In a brief supporting its motion made last month to strike Denning’s petition, The Star says that Denning would be unable to show that the newspaper acted with “actual malice” when it published a column by unpaid guest columnist Steve Rose about Denning’s opposition to Medicaid expansion.
“As such,” The Star contends, “Sen. Denning’s assertion that Steve Rose’s column is untrue does nothing to establish that The Star acted with actual malice.”
The U.S. Supreme Court, in its landmark 1964 New York Times v. Sullivan decision, unanimously ruled that in order to prove libel, a public official must show that the allegedly libelous statements were made with “actual malice” – that is, with knowledge that they were false or with reckless disregard for whether they were false or not.
Denning, a Republican from Overland Park and the Kansas Senate majority leader, sued The Star and Rose in January, claiming Rose’s Jan. 26 column attributed statements to Denning that he didn’t make and falsely implied that he made them in a recent conversation with Rose. Denning alleged the column, titled “Why hasn’t Kansas expanded Medicaid? This GOP leader has a long list of excuses,” had exposed him “to public hatred, contempt and ridicule.”
Rose resigned as a Star columnist after Denning’s chief of staff called him out on the column. In a subsequent public statement defending what he wrote, Rose said Denning had made the disparaging remarks about Medicaid recipients Rose attributed to him, albeit at a different time than the column implicitly suggested.
The Star last month asked a Johnson County judge to strike Denning’s lawsuit and penalize Denning and his attorney for violating the Kansas Public Speech Protection Act. Denning’s attorney is Michael Kuckelman, who was elected Kansas state GOP chairman last month.
Kuckelman did not immediately respond to a request for comment about The Star’s brief.

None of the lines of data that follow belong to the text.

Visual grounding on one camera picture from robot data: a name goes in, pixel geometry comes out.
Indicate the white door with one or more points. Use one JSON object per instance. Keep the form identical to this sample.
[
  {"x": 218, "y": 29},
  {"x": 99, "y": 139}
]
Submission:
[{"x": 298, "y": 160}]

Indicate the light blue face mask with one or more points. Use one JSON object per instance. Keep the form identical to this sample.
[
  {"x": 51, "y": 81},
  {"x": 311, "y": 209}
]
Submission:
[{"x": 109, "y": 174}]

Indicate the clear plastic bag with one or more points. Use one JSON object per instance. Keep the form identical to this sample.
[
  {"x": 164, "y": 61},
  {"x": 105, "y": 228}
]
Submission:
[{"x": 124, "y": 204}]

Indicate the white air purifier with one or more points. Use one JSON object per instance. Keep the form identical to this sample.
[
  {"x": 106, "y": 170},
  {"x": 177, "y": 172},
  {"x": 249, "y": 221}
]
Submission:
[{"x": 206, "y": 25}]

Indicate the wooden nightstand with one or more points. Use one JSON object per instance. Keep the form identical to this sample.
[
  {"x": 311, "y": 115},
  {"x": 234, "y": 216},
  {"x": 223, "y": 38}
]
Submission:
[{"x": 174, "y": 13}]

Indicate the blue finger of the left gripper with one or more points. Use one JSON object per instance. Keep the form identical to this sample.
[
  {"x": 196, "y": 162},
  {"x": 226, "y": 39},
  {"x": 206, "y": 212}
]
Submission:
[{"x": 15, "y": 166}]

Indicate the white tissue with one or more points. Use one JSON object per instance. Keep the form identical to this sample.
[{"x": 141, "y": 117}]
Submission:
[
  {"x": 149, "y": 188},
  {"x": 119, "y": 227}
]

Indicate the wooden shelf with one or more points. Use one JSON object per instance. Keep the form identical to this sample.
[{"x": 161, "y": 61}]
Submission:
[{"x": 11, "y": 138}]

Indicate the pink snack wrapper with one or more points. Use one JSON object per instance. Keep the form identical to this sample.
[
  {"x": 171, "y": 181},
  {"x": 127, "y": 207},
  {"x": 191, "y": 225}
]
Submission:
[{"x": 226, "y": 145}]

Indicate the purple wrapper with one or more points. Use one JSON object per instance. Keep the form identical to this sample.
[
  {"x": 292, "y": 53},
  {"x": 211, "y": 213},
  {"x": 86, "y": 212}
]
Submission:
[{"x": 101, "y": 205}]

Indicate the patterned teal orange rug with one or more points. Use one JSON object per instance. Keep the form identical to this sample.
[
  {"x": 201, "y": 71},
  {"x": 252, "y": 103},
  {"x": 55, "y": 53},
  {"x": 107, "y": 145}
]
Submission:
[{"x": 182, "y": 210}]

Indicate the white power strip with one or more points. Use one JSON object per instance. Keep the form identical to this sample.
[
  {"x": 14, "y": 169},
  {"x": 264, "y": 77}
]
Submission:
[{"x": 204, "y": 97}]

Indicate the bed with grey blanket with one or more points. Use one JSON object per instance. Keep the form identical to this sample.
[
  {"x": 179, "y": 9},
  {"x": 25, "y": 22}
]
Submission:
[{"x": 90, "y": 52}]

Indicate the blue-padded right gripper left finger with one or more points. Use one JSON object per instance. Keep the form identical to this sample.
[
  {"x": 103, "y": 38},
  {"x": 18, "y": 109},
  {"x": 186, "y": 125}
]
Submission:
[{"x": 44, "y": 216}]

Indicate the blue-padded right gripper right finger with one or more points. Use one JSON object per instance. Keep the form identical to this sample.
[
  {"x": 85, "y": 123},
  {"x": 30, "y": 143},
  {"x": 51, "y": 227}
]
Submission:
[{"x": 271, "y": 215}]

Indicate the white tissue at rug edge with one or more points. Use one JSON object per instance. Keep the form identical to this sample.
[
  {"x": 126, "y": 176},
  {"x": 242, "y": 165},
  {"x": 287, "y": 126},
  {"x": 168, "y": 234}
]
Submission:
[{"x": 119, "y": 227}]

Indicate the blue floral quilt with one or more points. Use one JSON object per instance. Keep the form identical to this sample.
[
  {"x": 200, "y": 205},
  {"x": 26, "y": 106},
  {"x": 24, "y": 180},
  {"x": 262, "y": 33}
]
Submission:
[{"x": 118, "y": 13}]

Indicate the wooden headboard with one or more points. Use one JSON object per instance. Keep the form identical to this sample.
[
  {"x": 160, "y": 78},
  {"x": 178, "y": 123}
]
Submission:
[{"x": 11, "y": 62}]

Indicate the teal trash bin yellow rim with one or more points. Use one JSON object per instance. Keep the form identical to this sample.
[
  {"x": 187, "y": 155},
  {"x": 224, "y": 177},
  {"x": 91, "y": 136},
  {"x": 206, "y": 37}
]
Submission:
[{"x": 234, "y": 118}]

The Kansas Public Speech Protection Act, which the Legislature enacted in 2016, seeks to discourage abusive litigation aimed at chilling free speech. Kansas is one of 28 states that have passed such acts, known as anti-SLAPP laws. SLAPP stands for “strategic lawsuits against public participation,” or lawsuits that seek to intimidate and silence critics, and anti-SLAPP laws are meant to counter them.
Kansas’ Public Speech Protection Act goes beyond the actual malice requirement of the First Amendment. Under the act, Denning would have to show that the newspaper acted “with actual evil-mindedness or specific intent to injure,” The Star contends in its brief.
It says Denning can’t meet either the First Amendment or Public Speech Protection Act standard because The Star’s editorial page editor, Colleen McCain Nelson, had no reason to doubt the accuracy of Rose’s column when she approved its publication.
Beyond that, The Star says, Denning has never changed his mind about Medicaid expansion. (Kansas is one of 14 states that have not expanded Medicaid under the Affordable Care Act. The Kansas House on Wednesday approved Gov. Laura Kelly’s Medicaid expansion proposal and advanced it for a final vote today. It would still need approval by the Senate to become law.)
“As such,” The Star says, “it is impossible for Sen. Denning to show that any of the unnamed and unidentified ‘members of the public [who have] express[ed] hatred, contempt, and ridicule towards’ him … did so because of any particular statement he claims Mr. Rose falsely attributed to him, or simply because he continues to oppose Medicaid expansion, something Mr. Rose’s column noted would benefit 150,000 Kansans.”